One of the main reasons care for SCD adults isn’t as good as pediatric care is because there simply aren’t enough hematologists specializing in sickle cell disease treatment for adults. Dr. Wally Smith, professor of internal medicine and scientific director of the Virginia Commonwealth University Center on Health Disparities, estimates there are as few as 300 adult SCD specialists across the country.
Doctors who could specialize in sickle cell disease are those who complete a fellowship in hematology and oncology after their internal medicine residency. When it comes to choosing a field after the fellowship, oncology is often the far more attractive career option.
“The tremendous infrastructure and financial support to incentivize people to pursue research or care in oncology” does not exist for SCD, says Dr. Michael DeBaun, director of Vanderbilt-Meharry Center for Excellence in Sickle Cell Disease. “So there’s not this allure, no constant interaction, where medical students, then residents, then fellows are introduced to the field.”
And while cancer care is financially lucrative, many SCD sufferers are on Medicaid and their treatment is not fully reimbursable.
In addition to paying less, Dr.
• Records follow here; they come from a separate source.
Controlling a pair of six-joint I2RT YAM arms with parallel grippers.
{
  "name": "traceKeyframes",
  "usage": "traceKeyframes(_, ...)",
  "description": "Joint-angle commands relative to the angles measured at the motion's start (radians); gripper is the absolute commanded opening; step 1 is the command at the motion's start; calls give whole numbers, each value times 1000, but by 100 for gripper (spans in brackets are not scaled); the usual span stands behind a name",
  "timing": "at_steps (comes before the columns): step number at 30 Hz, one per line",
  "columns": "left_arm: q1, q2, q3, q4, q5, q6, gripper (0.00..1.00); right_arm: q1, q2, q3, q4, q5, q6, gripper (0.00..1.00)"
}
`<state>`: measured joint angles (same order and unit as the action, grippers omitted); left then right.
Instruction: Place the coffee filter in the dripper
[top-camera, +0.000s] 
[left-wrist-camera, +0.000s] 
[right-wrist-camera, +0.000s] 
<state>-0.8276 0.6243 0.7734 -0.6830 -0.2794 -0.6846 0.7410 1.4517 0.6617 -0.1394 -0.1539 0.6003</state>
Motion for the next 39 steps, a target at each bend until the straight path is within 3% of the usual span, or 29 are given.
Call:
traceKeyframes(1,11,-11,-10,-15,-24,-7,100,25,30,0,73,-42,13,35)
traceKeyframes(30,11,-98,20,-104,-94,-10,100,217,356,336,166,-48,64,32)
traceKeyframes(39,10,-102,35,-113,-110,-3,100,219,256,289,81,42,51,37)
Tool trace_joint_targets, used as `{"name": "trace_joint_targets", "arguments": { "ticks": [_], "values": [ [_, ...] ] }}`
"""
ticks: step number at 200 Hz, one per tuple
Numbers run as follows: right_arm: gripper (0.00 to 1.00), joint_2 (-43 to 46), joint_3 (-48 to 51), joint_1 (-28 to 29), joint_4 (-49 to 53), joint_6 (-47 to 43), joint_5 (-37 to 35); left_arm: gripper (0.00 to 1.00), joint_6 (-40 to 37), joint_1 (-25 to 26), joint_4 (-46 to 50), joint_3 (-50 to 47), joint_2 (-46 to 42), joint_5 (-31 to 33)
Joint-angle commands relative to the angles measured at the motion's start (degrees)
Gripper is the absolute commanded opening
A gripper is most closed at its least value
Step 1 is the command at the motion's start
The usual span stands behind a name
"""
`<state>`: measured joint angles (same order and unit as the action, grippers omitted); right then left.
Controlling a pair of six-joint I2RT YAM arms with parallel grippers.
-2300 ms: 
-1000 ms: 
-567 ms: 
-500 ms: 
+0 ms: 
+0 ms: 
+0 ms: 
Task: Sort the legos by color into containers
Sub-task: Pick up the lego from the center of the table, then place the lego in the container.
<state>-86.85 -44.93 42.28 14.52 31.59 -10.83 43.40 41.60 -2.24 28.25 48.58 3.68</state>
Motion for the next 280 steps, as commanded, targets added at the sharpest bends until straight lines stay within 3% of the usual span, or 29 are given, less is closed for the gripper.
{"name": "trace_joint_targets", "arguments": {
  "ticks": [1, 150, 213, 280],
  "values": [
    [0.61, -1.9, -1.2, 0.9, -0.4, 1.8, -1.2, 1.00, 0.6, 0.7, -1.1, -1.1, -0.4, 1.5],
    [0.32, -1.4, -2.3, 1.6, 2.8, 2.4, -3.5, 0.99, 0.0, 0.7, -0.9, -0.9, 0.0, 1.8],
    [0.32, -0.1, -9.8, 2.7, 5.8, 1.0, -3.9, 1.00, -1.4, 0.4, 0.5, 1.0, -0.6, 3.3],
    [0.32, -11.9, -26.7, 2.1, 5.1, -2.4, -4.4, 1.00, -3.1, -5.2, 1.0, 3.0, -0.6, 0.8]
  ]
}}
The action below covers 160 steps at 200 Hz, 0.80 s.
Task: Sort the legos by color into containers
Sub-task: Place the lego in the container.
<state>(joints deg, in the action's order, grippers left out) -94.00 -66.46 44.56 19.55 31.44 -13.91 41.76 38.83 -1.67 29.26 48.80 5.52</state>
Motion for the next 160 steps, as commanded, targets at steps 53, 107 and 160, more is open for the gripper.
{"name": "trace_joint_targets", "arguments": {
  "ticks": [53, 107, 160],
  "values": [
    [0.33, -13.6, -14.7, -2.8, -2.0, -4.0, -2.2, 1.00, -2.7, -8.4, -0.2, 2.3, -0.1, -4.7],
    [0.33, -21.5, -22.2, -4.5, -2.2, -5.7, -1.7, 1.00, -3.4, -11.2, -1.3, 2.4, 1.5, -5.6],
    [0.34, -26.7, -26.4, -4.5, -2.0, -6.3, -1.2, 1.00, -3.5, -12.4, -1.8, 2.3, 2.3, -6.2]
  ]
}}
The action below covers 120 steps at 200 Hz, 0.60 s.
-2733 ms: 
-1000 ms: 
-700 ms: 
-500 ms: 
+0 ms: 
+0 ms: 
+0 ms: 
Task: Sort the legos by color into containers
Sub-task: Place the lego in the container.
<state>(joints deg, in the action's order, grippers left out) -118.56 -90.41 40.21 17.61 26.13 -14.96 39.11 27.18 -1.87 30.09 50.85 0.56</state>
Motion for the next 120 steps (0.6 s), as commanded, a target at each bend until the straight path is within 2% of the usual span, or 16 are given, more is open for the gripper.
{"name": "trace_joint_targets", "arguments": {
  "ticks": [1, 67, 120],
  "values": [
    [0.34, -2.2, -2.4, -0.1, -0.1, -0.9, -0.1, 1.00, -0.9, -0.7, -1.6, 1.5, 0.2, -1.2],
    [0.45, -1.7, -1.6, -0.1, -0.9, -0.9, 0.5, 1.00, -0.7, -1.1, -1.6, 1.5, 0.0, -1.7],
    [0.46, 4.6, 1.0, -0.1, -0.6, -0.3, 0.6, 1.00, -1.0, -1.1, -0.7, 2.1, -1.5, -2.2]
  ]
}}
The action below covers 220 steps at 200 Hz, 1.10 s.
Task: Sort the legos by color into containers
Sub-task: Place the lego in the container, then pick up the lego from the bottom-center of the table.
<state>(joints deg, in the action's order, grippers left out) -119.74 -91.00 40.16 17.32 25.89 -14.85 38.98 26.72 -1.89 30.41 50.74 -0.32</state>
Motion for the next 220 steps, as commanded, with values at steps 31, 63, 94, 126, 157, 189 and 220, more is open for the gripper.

Smith says that the limited treatment options in SCD can make it less intellectually rewarding than treating cancer, where constant developments in drugs and therapies make the field dynamic.
Treating SCD often involves giving high dosages of opiates to relieve the excruciating pain patients can experience, which have a diminishing effect the more they are used.
“That lack of supply of willing and trained and available adult practitioners — that is problem No. 1,” says Smith. “Even if they are trained, they may not be willing or may not want to take care of these patients. They don’t want to be in the business of just giving painkillers; they don’t want to be a dope dealer.”
However, pharmaceutical companies have begun to take some interest in SCD. A couple of recently developed drugs that might help improve patients’ lives and also make the field more interesting to specialists are currently in FDA trial stages.
“There’s no simple solution, no silver bullet for this; you can’t change the number of sub-specialties in a quick turnaround,” says Dr. W. Keith Hoots, director of the Division of Blood Diseases and Resources at the National Heart, Lung, and Blood Institute (NHLBI), part of the NIH.
It will require, he explains, “a concerted effort across training care systems in the U.S. as well as strategic changes in things like reimbursement so that doctors who go into it will get compensated.”
According to SCD activist Friend, health care professionals who have little knowledge or experience with the disease are often prejudiced. “Once you walk into the ER and start talking with the doctors, they judge you by what they see, and because I don’t look like a sick person, they think you can’t be in as much pain as you say. But when you have lived in pain for as long as you can remember, you can deal with it to a certain extent,” she says. “They think you are a drug seeker because you know 4 milligrams of a strong painkiller won’t cut it for you.”
Furthermore, Friend adds, “it’s definitely race-related, and it’s worse for African-American men; they are really stigmatized and made to suffer, and to doubt their own pain.”